◆ **TASK DESCRIPTION**
What is needed is every line of the data that includes the word "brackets". Please copy each one.

◆ **THE DATA**
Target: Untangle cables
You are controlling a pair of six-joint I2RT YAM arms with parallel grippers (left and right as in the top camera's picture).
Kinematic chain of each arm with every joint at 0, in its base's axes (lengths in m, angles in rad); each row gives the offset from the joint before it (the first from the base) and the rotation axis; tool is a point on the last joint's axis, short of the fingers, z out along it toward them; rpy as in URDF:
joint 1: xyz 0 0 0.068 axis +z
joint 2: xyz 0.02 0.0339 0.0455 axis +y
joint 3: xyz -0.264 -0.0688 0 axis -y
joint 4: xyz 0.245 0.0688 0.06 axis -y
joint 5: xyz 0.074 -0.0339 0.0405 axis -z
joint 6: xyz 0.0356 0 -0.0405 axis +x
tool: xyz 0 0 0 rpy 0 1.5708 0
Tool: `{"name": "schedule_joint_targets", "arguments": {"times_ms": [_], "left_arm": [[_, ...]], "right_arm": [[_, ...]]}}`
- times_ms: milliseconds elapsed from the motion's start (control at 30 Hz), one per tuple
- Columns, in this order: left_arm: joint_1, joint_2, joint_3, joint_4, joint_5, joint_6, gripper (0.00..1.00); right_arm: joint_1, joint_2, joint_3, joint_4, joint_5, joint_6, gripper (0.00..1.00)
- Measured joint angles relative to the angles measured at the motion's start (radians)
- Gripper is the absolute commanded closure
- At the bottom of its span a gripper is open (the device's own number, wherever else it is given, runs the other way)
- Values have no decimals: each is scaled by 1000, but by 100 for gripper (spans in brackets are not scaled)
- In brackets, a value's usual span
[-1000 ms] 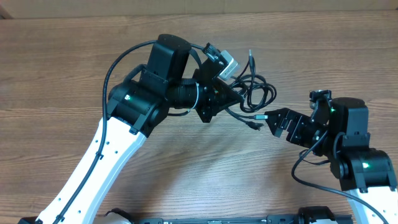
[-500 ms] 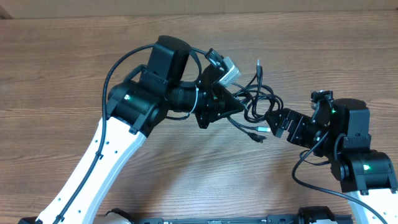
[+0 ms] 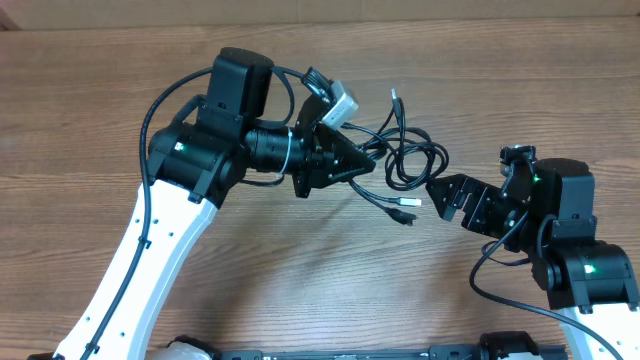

◆ **TASK OUTPUT**
- Values have no decimals: each is scaled by 1000, but by 100 for gripper (spans in brackets are not scaled)
- In brackets, a value's usual span

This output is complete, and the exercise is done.